**EXERCISE**
Here the job is to copy the data exactly and to exclude every image from it.

**SOURCE DATA**
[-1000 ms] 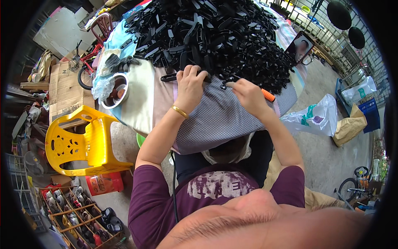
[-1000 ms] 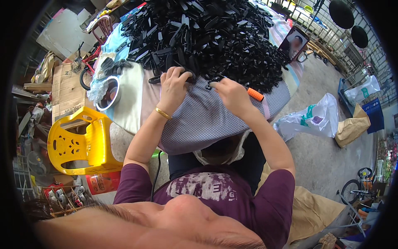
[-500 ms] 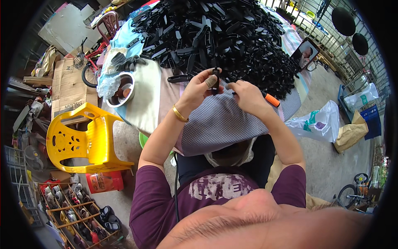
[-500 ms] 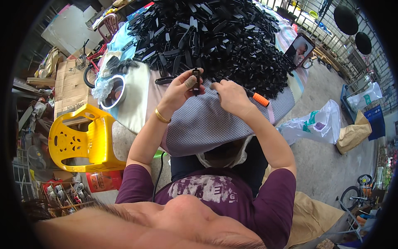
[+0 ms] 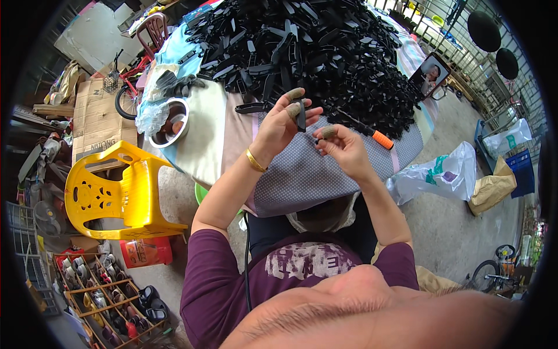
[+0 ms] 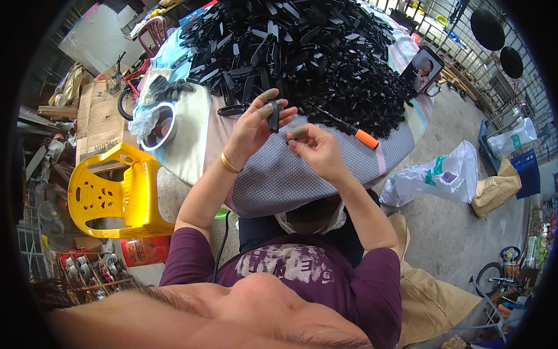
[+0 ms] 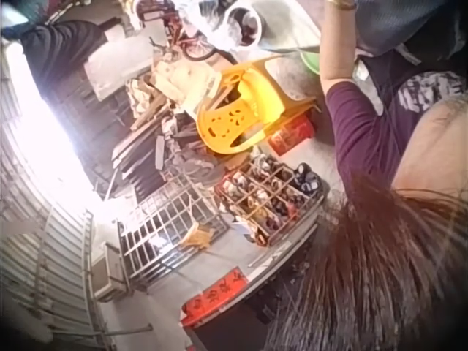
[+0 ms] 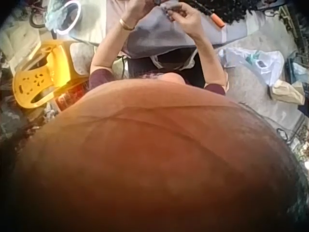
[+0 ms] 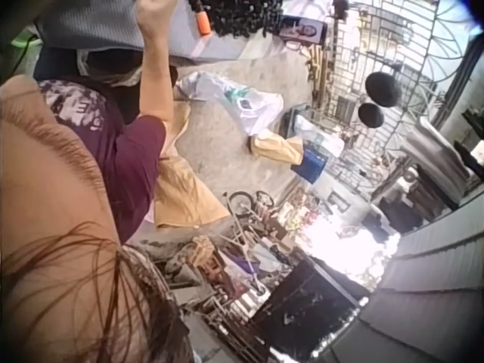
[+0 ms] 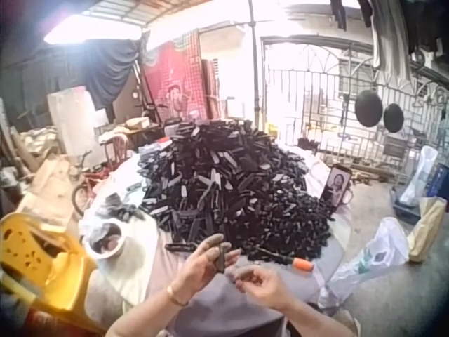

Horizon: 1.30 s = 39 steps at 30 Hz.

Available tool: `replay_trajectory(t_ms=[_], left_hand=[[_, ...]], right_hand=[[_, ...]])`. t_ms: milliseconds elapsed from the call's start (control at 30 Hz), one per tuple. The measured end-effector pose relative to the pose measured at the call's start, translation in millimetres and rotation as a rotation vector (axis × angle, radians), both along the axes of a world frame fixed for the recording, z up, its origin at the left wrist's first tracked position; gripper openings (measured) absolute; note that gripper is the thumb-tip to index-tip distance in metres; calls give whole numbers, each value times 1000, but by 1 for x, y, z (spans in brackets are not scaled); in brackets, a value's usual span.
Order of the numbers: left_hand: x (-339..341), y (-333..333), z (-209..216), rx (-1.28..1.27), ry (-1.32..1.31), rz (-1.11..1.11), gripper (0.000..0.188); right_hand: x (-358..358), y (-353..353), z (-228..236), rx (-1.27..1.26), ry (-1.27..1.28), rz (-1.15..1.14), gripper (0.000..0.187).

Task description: Assembling small black plastic hardware components using hands and a small tool.

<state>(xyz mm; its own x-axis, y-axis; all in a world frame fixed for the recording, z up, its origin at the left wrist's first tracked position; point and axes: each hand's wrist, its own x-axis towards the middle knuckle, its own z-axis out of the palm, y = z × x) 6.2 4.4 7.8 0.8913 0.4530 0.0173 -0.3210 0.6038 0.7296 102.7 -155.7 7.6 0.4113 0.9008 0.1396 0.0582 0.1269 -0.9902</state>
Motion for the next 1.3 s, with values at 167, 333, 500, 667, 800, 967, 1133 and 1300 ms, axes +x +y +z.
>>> replay_trajectory(t_ms=[167, 333, 500, 667, 800, 967, 1133, 1300], left_hand=[[1, -7, -4, 10, -93, -25, 32], [0, -1, -12, 482, 58, -7, 33], [-3, -8, -5, 454, 129, -324, 27], [-5, -8, -1, -5, 64, -371, 27], [-4, -4, -14, 150, -114, -336, 35], [-3, -21, 10, 90, 194, -177, 40], [-3, -13, -7, -10, 93, -316, 40], [-3, -17, -13, 103, 163, -238, 38]], right_hand=[[-8, 10, -3, 86, 407, -5, 15], [14, 6, 4, 125, 378, -128, 16], [18, 6, 12, 73, 381, -146, 16], [28, 5, 3, 198, 370, -165, 15], [18, 13, 5, 189, 180, -370, 14], [12, 14, 0, 247, -251, -519, 11], [6, 21, 2, 364, -673, -558, 11], [5, 25, 6, 483, -973, -579, 13]])
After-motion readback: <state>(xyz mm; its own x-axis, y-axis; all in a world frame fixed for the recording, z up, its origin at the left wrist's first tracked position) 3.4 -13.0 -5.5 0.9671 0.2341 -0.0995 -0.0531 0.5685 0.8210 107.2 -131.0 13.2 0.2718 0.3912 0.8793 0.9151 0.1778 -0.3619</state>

**REPLY TO THE TASK**
[-1000 ms] 
[-1000 ms] 
[-500 ms] 
[-500 ms] 
[+0 ms] 
[+0 ms] 
[+0 ms] 
[+0 ms] 
[+0 ms] 
[+0 ms] 

Horizon: 1.30 s = 39 steps at 30 Hz.

Available tool: `replay_trajectory(t_ms=[_], left_hand=[[_, ...]], right_hand=[[_, ...]])`. t_ms: milliseconds elapsed from the call's start (control at 30 Hz), one per tuple. The measured end-effector pose relative to the pose measured at the call's start, translation in millimetres and rotation as a rotation vector (axis × angle, radians), both along the axes of a world frame fixed for the recording, z up, its origin at the left wrist's first tracked position; gripper openings (measured) absolute; note that gripper is the thumb-tip to index-tip distance in metres; calls give whole numbers, each value times 1000, but by 1 for x, y, z (spans in brackets are not scaled); in brackets, a value's usual span.
Order of the numbers: left_hand: x (-339..341), y (-333..333), z (-209..216), rx (-1.28..1.27), ry (-1.32..1.31), rz (-1.11..1.11), gripper (0.000..0.188); right_hand: x (-358..358), y (-353..353), z (-228..236), rx (-1.27..1.26), ry (-1.27..1.28), rz (-1.15..1.14), gripper (0.000..0.187).

Task description: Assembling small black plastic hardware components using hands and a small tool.

<state>(xyz mm; its own x-axis, y-axis; all in a world frame fixed for the recording, z up, its origin at the left wrist's first tracked position; point and axes: each hand's wrist, its own x-axis towards the middle knuckle, its own z-axis out of the palm, y = z × x) 6.2 4.4 7.8 0.8913 0.4530 0.0173 -0.3210 0.6038 0.7296 102.7 -155.7 7.6 0.4113 0.9008 0.1396 0.0582 0.1269 -0.9902</state>
Motion for the next 1.3 s, with values at 167, 333, 500, 667, 800, 967, 1133 and 1300 ms, axes +x +y +z.
>>> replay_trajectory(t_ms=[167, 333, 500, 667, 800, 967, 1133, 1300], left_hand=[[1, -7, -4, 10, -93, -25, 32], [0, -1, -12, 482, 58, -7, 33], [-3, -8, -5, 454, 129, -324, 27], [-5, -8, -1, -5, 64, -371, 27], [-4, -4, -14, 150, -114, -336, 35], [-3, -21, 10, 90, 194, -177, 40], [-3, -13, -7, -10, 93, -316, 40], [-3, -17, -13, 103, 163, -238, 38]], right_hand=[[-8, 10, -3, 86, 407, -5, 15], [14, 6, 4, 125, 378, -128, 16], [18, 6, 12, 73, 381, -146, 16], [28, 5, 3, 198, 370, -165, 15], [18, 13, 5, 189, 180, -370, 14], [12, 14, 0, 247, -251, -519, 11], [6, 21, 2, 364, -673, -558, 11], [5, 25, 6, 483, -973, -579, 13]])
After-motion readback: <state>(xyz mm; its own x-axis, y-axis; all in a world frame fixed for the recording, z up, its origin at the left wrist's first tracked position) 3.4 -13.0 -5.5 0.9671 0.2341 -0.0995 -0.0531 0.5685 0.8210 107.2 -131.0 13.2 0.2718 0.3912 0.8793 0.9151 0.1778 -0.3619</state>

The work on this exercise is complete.